Paraffin-embedded OSCC tissues were sectioned into 4-µm sections and placed onto coated slides and fixed in 4% paraformaldehyde overnight at RT. Next, the sections were dewaxed in xylene for 20 min and dehydrated in a graded ethanol series for 1 min each. After incubating in 3% H2O2 for 30 min, the samples were washed with PBS and incubated in sodium sulfate buffer (pH 6.0) at RT for antigen retrieval. The samples were blocked with 5% (w/v) BSA for 30 min at RT and washed three times with PBS. Subsequently, the samples were incubated with rabbit anti-PTTG1 antibody (cat. no. GTX111938; GeneTex, Inc.; 1:500 dilutions in BSA) at 4°C overnight. Tissues were washed three times with PBS and incubated with biotinylated goat anti-rabbit (1:1,00; cat. no. 7074P2; Cell Signaling Technology, Inc.) or anti-mouse IgG (1:1,000; cat. no. 7076P2; Cell Signaling Technology, Inc.) for 1 h at RT. The samples were washed thrice with PBS and incubated with diaminobenzidine (DAB; Abcam). Subsequently, the samples were counterstained with hematoxylin (Dako; Agilent Technologies, Inc.) and dehydrated using a graded ethanol and xylene series before mounting in Canada balsam mixture (cat. no. 2525-4405; Sigma-Aldrich; Merck KGaA).

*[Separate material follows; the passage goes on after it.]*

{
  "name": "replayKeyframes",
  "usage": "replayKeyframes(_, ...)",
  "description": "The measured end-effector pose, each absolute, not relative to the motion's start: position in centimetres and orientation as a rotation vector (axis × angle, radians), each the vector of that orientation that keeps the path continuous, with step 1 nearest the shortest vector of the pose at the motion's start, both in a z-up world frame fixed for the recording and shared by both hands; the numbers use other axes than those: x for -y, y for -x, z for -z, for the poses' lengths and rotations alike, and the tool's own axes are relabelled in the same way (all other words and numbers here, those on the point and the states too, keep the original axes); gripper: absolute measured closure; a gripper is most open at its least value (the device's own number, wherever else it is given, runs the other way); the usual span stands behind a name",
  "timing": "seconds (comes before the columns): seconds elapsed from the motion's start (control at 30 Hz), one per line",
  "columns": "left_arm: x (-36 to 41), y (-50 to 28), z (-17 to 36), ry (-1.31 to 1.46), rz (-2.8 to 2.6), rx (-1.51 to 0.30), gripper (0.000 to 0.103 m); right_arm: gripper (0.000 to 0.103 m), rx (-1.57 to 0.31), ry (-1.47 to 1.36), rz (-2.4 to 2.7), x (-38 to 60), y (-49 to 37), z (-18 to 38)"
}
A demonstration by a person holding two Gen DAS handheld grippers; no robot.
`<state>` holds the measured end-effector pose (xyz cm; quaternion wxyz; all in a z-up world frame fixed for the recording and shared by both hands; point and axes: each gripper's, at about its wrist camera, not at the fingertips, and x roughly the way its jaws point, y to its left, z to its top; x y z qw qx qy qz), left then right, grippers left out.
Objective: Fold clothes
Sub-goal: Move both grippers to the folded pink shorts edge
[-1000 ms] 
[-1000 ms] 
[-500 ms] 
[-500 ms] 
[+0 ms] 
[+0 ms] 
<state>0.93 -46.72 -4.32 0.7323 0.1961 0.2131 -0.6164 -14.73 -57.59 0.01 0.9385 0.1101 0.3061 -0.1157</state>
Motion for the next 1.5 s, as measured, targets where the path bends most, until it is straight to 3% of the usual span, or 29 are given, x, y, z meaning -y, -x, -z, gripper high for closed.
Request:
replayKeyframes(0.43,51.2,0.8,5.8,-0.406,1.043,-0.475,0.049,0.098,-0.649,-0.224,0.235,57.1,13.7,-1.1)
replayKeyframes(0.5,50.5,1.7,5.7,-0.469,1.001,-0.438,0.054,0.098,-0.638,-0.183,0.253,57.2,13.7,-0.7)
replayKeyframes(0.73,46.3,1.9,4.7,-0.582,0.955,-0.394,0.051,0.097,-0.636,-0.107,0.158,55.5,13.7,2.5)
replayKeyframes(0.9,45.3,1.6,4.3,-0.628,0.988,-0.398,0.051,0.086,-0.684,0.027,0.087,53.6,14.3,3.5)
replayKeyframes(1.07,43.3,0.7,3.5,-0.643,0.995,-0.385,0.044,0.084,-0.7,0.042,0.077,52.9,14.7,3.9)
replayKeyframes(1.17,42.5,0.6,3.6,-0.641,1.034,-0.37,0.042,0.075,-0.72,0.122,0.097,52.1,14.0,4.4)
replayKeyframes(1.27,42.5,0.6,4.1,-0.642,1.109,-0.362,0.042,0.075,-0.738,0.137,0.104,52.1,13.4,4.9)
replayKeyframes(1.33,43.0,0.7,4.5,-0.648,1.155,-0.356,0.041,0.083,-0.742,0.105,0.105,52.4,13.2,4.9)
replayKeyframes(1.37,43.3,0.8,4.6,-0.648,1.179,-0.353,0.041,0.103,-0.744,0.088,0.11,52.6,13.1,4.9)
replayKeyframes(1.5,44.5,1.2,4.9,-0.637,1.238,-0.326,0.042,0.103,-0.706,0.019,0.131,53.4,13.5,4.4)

All observations were performed using an upright microscope (BX53; Olympus Corporation) equipped with an objective lens (×10).

Immunofluorescence

To explore chromosomal damage in OSCC cells, 3×104 cells were cultured in Opti-MEM media (Gibco; Thermo Fisher Scientific, Inc.) on coverslips and transfected with 25 nM vehicle control or siRNA-PTTG1 at a density of 30–40%. The following day, the cells were transferred to culture media, cultured overnight, fixed with 4% paraformaldehyde, permeabilized with 0.5% Triton X-100 (Sigma-Aldrich; Merck KGaA) for 15 min at RT, and then washed twice with PBS for 3 min. After incubation with the primary antibody against γH2AX (1:500; cat. no. 80312; Cell Signaling Technology, Inc.) at 4°C overnight, the coverslips were washed with PBS and incubated with a secondary goat anti-mouse antibody conjugated with Alexa Fluorescence 488 (1:1,000; cat. no. A32723; Invitrogen; Thermo Fisher Scientific, Inc.). Images were acquired using a confocal microscope (STELLARIS 5; Leica Microsystems, Inc.) equipped with an oil objective lens (×63). Z-stacks were used in three confocal images and merged using the ImageJ software. The experiment was performed in triplicate.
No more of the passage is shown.